Derek Almstead (born August 23, 1974) is an American musician and engineer closely tied to The Elephant Six Collective.

==Background==
Born in Lexington, Virginia, he spent his childhood in Tishomingo, Oklahoma, and later Manassas, Virginia. In 1995 he moved to Athens, Georgia, where he became involved with Elephant 6. A multi-instrumentalist, Almstead also writes, records, engineers, and masters music from his own Pixel Studio.

==Portfolio==
Almstead is perhaps best known as a bass player. He has played or currently plays with the following bands: Of Montreal (on drums and bass), Destroyer, Summer Hymns, Visitations, Great Lakes, The Sunshine Fix, Polaris, Mary Jane, The Genius Test, Marshmallow Coast, Daisy, The Imperial Teeth, Major Organ and the Adding Machine, Pipes You See, Pipes You Don't, Circulatory System, The Instruments, M Coast, The 63 Crayons, Vic Chesnutt, Elf Power, E6 Holiday Surprise Orchestra, Space Trucks, The Olivia Tremor Control, the Glands, The Ladybug Transistor, and Giant Day.
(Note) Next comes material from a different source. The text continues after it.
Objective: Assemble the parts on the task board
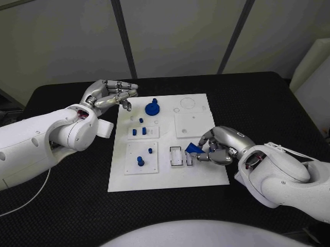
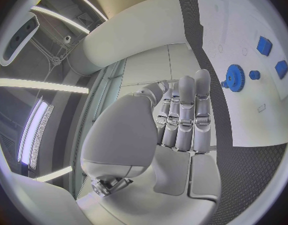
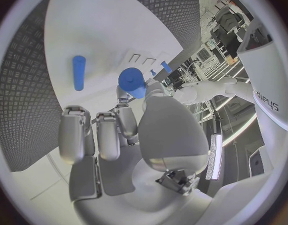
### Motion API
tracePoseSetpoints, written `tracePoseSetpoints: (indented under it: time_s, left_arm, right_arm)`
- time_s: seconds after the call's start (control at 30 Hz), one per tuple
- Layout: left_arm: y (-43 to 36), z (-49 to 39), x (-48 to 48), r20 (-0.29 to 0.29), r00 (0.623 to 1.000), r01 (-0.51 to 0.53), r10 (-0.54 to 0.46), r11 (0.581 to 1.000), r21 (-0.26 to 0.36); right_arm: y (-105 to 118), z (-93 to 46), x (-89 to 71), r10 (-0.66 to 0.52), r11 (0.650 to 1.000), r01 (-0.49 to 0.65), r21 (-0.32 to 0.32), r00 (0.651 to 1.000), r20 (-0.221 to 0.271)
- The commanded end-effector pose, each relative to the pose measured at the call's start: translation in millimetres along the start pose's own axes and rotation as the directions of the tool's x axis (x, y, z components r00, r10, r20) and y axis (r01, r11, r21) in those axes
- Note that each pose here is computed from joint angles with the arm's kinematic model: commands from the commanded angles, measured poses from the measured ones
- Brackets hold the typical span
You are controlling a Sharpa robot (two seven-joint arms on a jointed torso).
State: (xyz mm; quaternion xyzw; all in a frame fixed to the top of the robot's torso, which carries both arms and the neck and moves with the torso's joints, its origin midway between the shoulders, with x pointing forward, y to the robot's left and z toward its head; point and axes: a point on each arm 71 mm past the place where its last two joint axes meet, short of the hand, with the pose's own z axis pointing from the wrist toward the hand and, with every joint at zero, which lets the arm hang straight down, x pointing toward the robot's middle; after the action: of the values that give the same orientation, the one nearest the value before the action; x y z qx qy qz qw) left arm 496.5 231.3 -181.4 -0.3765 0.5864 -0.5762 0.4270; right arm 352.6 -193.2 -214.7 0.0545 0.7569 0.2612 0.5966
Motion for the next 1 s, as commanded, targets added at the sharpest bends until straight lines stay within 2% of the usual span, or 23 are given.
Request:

He released his solo project, Faster Circuits - Tunes of Glory, on June 25, 2013.
He also helped record and produce The Sleeping Flies (Electronic Watusi Boogaloo / Ultra Wide Band) with The Bill Doss for Kindercore in Athens

==Personal==
He was married in 2005 to Emily Growden, also of Marshmallow Coast and Giant Day.